CIVITAVECCHIA – “Stiamo seguendo con particolare attenzione la vicenda relativa al recente sequestro della banchina 23 e del ferrocromo, preoccupati per la tutela dei livelli occupazionali, della salute dei lavoratori e dell’intera comunità di Civitavecchia”.
A dirlo è una nota stampa della Filt Cgil. “E’ davvero preoccupante quanto emerge dalle dichiarazioni del responsabile dei controlli della ASL RM F che, chiamato in causa dal Procuratore Amendola, ha evidenziato come il personale adibito e la  strumentazione necessaria, per fare i debiti controlli sugli effetti delle polveri emesse dal ferrocromo, risultano insufficienti a tale punto da non poter garantire neppure la “tempestività di risposta” rispetto alle richieste formulate dalla Procura – prosegue la nota – Appare, purtroppo, di tutta evidenza che le istituzioni sanitarie, deputate alla tutela della salute, scontano (anche in ragione dei progressivi tagli subiti) grandi difficoltà nel mettere a disposizione del sacrosanto diritto alla salute le risorse umane e le tecnologie necessarie, intervenendo – nel caso specifico – per prevenire gli effetti di materiali e lavorazioni ad alta intensità inquinante sulla salute dei lavoratori e dei cittadini.

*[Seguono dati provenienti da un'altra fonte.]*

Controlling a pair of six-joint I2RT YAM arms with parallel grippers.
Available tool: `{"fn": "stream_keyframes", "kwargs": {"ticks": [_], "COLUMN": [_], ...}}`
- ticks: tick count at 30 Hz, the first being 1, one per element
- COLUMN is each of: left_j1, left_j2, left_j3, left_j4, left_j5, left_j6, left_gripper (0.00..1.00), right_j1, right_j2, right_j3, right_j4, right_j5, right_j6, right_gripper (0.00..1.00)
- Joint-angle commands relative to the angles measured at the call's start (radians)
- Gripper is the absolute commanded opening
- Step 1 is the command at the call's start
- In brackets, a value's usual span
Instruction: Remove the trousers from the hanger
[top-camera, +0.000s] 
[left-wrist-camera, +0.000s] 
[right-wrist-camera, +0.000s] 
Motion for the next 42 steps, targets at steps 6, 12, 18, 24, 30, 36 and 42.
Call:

Tale situazione, paradossale in un sito come quello di Civitavecchia, dove convivono e spesso confliggono diritti del lavoro con quelli della salute, potrebbe inficiare anche l’operato del Comitato di Igiene e Sicurezza presente nello scalo locale, istituito dal D.Lgs 272/1999 ed  avente funzioni di proposta in materia di salute e sicurezza  nelle operazioni portuali, per tutti i lavoratori che operano nello scalo.
Riteniamo opportuno e doveroso richiedere con forza e in breve tempo i risultati delle analisi del materiale in questione e delle altre merci polverulenti movimentate nello scalo controllando, nel contempo, che le disposizioni di sicurezza attuate siano sufficienti alla salvaguardia della salute degli operatori coinvolti.
Per sostenere questa nostra richiesta proporremo alle altre OO.SS. di convocare unitariamente un’assemblea dei lavoratori e delle lavoratrici per definire, insieme a loro, tutte le iniziative necessarie ad ottenere tempestive risposte a queste richieste.
Ed è con altrettanta forza – conclude la Cgil – che chiediamo a tutti i soggetti pubblici chiamati a garantire l’equilibrio tra i diversi interessi rappresentati dal lavoro, dalla salute e dalla produzione, di aprire tempestivamente una “specifica sessione di confronto” nell’ambito del “Tavolo territoriale per il lavoro, lo sviluppo, l’ambiente e la salute” affinché si condividano scelte che, nell’ambito dello sviluppo del territorio, siano in grado di elevare il grado di sicurezza ambientale per il presente, guardando e tutelando le generazioni future.